WORK REQUEST —
Find the line holding "gripper right finger?" in the entries below. Give it again exactly, along with every line after it up to and including the line holding "mint green floral".

[Stored items]
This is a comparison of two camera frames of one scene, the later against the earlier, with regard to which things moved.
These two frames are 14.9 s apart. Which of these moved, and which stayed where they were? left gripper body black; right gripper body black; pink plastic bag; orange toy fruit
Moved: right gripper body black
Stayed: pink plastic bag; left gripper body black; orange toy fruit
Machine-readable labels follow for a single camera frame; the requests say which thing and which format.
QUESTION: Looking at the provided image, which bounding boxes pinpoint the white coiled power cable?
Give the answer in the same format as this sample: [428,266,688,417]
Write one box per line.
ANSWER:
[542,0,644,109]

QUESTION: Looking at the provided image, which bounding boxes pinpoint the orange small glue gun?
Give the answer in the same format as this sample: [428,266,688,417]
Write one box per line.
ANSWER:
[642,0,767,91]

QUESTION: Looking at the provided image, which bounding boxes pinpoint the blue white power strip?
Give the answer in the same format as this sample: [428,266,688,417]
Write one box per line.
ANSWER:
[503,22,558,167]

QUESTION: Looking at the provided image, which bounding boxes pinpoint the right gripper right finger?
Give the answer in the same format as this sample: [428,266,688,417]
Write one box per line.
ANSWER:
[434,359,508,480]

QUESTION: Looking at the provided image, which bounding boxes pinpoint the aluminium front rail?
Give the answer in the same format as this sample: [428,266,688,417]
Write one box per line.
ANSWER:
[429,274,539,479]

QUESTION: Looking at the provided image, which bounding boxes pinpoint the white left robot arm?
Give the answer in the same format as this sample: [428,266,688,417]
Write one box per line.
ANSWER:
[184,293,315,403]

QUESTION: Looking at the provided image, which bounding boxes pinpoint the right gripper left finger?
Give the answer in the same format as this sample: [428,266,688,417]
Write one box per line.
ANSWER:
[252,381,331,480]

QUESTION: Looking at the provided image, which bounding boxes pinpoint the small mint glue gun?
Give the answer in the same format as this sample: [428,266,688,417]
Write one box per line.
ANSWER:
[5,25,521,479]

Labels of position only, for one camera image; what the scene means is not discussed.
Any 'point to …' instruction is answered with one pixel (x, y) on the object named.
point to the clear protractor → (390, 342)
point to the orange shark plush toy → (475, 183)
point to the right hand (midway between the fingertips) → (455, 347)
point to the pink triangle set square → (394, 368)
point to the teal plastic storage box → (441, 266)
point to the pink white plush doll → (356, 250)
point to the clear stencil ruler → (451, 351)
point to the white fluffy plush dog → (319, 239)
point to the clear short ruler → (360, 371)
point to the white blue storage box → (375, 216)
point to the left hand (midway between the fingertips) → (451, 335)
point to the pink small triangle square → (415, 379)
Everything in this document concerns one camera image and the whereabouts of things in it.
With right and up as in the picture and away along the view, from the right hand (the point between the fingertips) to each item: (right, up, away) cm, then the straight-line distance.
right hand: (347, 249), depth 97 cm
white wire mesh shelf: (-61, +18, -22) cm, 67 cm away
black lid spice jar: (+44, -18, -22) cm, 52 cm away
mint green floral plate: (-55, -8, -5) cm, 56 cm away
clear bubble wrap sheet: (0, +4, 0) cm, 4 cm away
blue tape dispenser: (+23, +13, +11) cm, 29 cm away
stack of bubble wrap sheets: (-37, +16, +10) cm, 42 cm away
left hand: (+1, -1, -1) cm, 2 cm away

SOLUTION TO THE PROBLEM —
QUESTION: Looking at the provided image, which bounding boxes pinpoint the right gripper right finger?
Give the answer in the same format as this sample: [428,266,688,417]
Write one box per line.
ANSWER:
[434,359,508,480]

QUESTION: Looking at the provided image, which bounding boxes pinpoint the aluminium front rail?
Give the answer in the same format as this sample: [428,266,688,417]
Write one box per line.
ANSWER:
[429,274,539,479]

QUESTION: Looking at the provided image, which bounding boxes pinpoint the white left robot arm?
Give the answer in the same format as this sample: [428,266,688,417]
Write one box per line.
ANSWER:
[184,293,315,403]

QUESTION: Looking at the provided image, which bounding boxes pinpoint the right gripper left finger?
Give the answer in the same format as this sample: [428,266,688,417]
Write one box per line.
ANSWER:
[252,381,331,480]

QUESTION: Looking at the provided image, which bounding boxes pinpoint the small mint glue gun?
Give the answer in the same format as this sample: [428,266,688,417]
Write one box per line.
ANSWER:
[5,25,521,479]

Labels of position only, for one camera image; what the scene means is not discussed.
Any 'point to …' instruction is answered with one pixel (x, y) on the object named.
point to the clear protractor → (390, 342)
point to the orange shark plush toy → (475, 183)
point to the right hand (midway between the fingertips) → (455, 347)
point to the pink triangle set square → (394, 368)
point to the teal plastic storage box → (441, 266)
point to the pink white plush doll → (356, 250)
point to the clear stencil ruler → (451, 351)
point to the white fluffy plush dog → (319, 239)
point to the clear short ruler → (360, 371)
point to the white blue storage box → (375, 216)
point to the left hand (midway between the fingertips) → (451, 335)
point to the pink small triangle square → (415, 379)
Everything in this document concerns one camera image and the whereabouts of things in it.
With right and up as in the picture and away along the view, from the right hand (the point between the fingertips) to each item: (right, up, away) cm, then the straight-line distance.
right hand: (347, 249), depth 97 cm
white wire mesh shelf: (-61, +18, -22) cm, 67 cm away
black lid spice jar: (+44, -18, -22) cm, 52 cm away
mint green floral plate: (-55, -8, -5) cm, 56 cm away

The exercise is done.